Steve Jobs explains Apple's grip-of-death iPhone 4 antenna design

That was in 2010. Today, more than two years later, your typical smartphone is even more complex, wirelessly speaking. A 2012 handset might be expected to feature Wi-Fi in two different bands: 2.4GHz and 5GHz. Bluetooth too, in the 2.4GHz band. Then there’s 4G LTE for fast data communications and 3G for voice - because 4G can’t yet do voice properly - and for data in places where 4G hasn’t been rolled out yet. Just in case the user roams into a region without 3G either, phones still have to support 2G. All this cellular goodness has to work across a range of frequency bands to support different carriers in different countries.

Oh, and don’t forget there’s more wireless goodness coming. Devices are soon going to have to start supporting 60GHz short-range, high-speed data transfer communications if they’re to continue offering the full 802.11 standard. WiGig - aka Wireless Gigabit - builds on the agreed 802.11ad 60GHz specification and it’s coming in 2013-2014, trailing new pick-up specifications in its wake.

To get the promised ever higher data transfer rates, devices need to stick to these newer radio specifications very closely. Old, broad tolerances which might have been acceptable in the GSM and GPRS days will no longer do. That means more effort needs to be put in to get each antenna turned correctly from the off.

To make it all work, today’s smartphones need multiple, pre-tuned antennae and a host of different chips to manage the signals for each of these technologies. And they all have to fit within the phone’s casing. No one, after all, wants to go back to extendible external aerials.

Were punters happy with ever-fatter phones, that would be much less of an engineering problem than it is, but they’re not - they want thin, pocket-friendly devices.

The solution might seem obvious: build in a single, universal radio able to hop across all those radio technologies and frequencies at will. It’s an answer that’s easy to state, rather harder to realise.

Back in September 2011, Samsung released a Windows Phone smartphone, the Focus Flash, which featured a little-known first: it contained a radio frequency micro-electromechanical system (RF-MEMS). This tiny chip, developed by WiSpry, a company based in Irvine, California, was capable of physically changing its impedance under the influence of a software. The upshot: it could be used to dynamically tune the Focus Flash’s antenna to meet the needs of some if not all of the radio technologies the phone uses.
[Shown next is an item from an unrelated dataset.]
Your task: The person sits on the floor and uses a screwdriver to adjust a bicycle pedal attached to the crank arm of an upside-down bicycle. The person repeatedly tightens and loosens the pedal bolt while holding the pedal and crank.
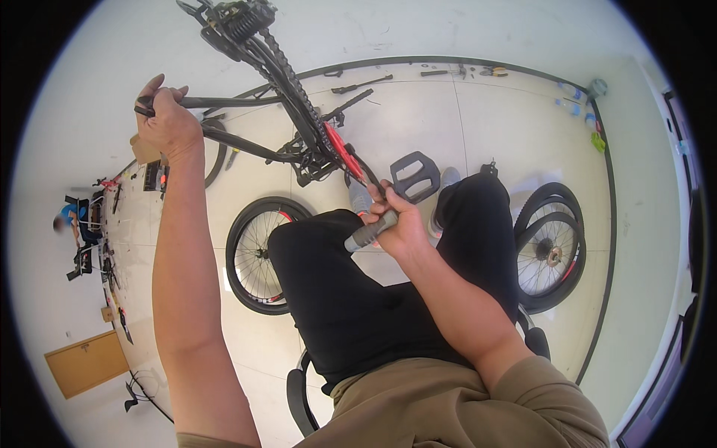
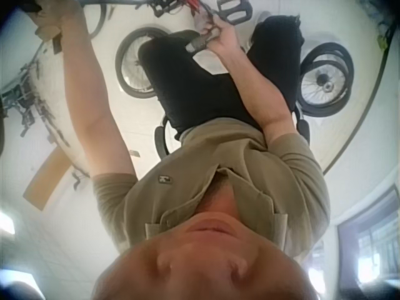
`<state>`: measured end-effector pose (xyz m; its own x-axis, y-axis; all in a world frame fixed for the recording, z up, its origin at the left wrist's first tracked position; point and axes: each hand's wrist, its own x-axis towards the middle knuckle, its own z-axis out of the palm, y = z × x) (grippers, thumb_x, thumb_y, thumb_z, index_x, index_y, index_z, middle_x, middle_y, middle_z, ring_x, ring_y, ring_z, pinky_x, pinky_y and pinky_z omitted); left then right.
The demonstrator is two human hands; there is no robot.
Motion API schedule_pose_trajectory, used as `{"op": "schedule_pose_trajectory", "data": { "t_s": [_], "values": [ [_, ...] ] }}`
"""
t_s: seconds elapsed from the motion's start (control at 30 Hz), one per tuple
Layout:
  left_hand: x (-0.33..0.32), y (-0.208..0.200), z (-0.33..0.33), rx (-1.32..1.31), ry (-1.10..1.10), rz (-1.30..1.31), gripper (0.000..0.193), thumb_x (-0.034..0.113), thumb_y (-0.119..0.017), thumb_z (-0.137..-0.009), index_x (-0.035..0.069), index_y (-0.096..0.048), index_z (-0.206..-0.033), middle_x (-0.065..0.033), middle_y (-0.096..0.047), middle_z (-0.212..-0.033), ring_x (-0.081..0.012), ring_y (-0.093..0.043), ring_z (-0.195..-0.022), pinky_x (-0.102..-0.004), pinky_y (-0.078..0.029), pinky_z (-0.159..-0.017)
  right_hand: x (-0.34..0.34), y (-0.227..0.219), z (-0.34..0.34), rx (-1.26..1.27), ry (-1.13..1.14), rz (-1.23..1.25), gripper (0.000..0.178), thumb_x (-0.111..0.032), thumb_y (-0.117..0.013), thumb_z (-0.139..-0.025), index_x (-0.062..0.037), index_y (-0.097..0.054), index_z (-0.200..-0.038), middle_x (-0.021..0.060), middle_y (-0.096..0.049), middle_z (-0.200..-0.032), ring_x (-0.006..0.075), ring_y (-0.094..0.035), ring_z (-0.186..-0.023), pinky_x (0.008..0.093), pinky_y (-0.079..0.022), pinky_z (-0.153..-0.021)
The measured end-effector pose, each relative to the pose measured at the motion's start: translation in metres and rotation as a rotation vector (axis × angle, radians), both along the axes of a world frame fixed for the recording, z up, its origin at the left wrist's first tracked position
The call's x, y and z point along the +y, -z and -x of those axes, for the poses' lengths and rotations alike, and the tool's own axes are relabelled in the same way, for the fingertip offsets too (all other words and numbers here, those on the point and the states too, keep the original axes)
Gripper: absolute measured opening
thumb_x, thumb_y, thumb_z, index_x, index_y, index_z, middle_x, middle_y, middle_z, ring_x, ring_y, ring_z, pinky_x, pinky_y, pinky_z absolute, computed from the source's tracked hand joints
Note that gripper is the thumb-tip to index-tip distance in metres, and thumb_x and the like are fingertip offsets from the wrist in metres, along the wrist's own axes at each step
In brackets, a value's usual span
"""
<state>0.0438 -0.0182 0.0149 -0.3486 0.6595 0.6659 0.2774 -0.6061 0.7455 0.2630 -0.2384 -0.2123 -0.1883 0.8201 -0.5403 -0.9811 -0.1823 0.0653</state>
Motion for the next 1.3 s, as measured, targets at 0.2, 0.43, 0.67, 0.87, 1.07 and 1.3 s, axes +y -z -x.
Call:
{"op": "schedule_pose_trajectory", "data": {
  "t_s": [0.2,0.43,0.67,0.87,1.07,1.3],
  "values": [
    [-0.001,0.001,0.001,0.017,0.008,-0.007,0.038,0.008,-0.052,-0.077,-0.010,-0.060,-0.110,-0.0117,-0.062,-0.080,-0.0253,-0.067,-0.077,-0.0331,-0.052,-0.084,-0.003,0.002,0.000,-0.043,0.011,-0.017,0.016,-0.012,-0.049,-0.097,-0.0100,-0.056,-0.111,0.0117,-0.068,-0.113,0.0155,-0.051,-0.075,0.0310,-0.042,-0.069],
    [-0.001,0.000,-0.001,0.027,-0.015,0.011,0.038,0.009,-0.052,-0.077,-0.010,-0.061,-0.109,-0.0130,-0.063,-0.082,-0.0258,-0.068,-0.079,-0.0327,-0.051,-0.085,-0.003,0.009,0.005,-0.138,0.023,0.101,0.010,-0.014,-0.057,-0.099,-0.0112,-0.056,-0.109,0.0111,-0.069,-0.111,0.0146,-0.052,-0.075,0.0299,-0.043,-0.068],
    [-0.003,0.001,-0.001,0.007,-0.015,0.022,0.037,0.008,-0.052,-0.078,-0.010,-0.060,-0.109,-0.0121,-0.062,-0.082,-0.0255,-0.067,-0.079,-0.0334,-0.052,-0.085,0.006,-0.004,-0.005,-0.026,-0.067,-0.132,0.013,-0.014,-0.061,-0.099,-0.0118,-0.060,-0.111,0.0081,-0.066,-0.114,0.0129,-0.050,-0.079,0.0291,-0.044,-0.071],
    [0.000,0.000,0.003,0.004,0.005,0.000,0.035,0.006,-0.052,-0.080,-0.010,-0.060,-0.110,-0.0105,-0.061,-0.080,-0.0250,-0.066,-0.078,-0.0343,-0.052,-0.086,0.017,-0.005,-0.009,-0.055,-0.114,-0.255,0.023,-0.015,-0.065,-0.096,-0.0117,-0.060,-0.117,0.0092,-0.064,-0.121,0.0143,-0.050,-0.080,0.0305,-0.045,-0.073],
    [-0.003,-0.003,-0.003,0.012,-0.019,0.008,0.035,0.006,-0.052,-0.081,-0.010,-0.060,-0.111,-0.0094,-0.060,-0.076,-0.0245,-0.065,-0.077,-0.0344,-0.052,-0.085,0.013,-0.018,-0.001,-0.159,-0.063,-0.132,0.013,-0.017,-0.067,-0.096,-0.0092,-0.060,-0.104,0.0059,-0.068,-0.106,0.0115,-0.050,-0.076,0.0286,-0.044,-0.069],
    [-0.001,0.000,0.002,0.023,-0.007,-0.002,0.035,0.006,-0.053,-0.081,-0.011,-0.060,-0.111,-0.0094,-0.060,-0.077,-0.0233,-0.065,-0.076,-0.0340,-0.054,-0.084,0.016,-0.021,0.001,-0.218,-0.059,-0.087,0.015,-0.017,-0.068,-0.096,-0.0079,-0.061,-0.106,0.0066,-0.069,-0.104,0.0106,-0.051,-0.075,0.0285,-0.044,-0.068]
  ]
}}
WiSpry has been working on RF-MEMS chips for more than ten years. Indeed, MEMS makers have been shipping these kinds of chips since the middle of the last decade. Getting them to work with mobile phones has long been a goal, but it’s proved hard to attain. While phones were chunky and could be stuffed with all the antennae they needed, there wasn’t much need to implement RF-MEMS in handsets. There were fewer radio technologies to support too.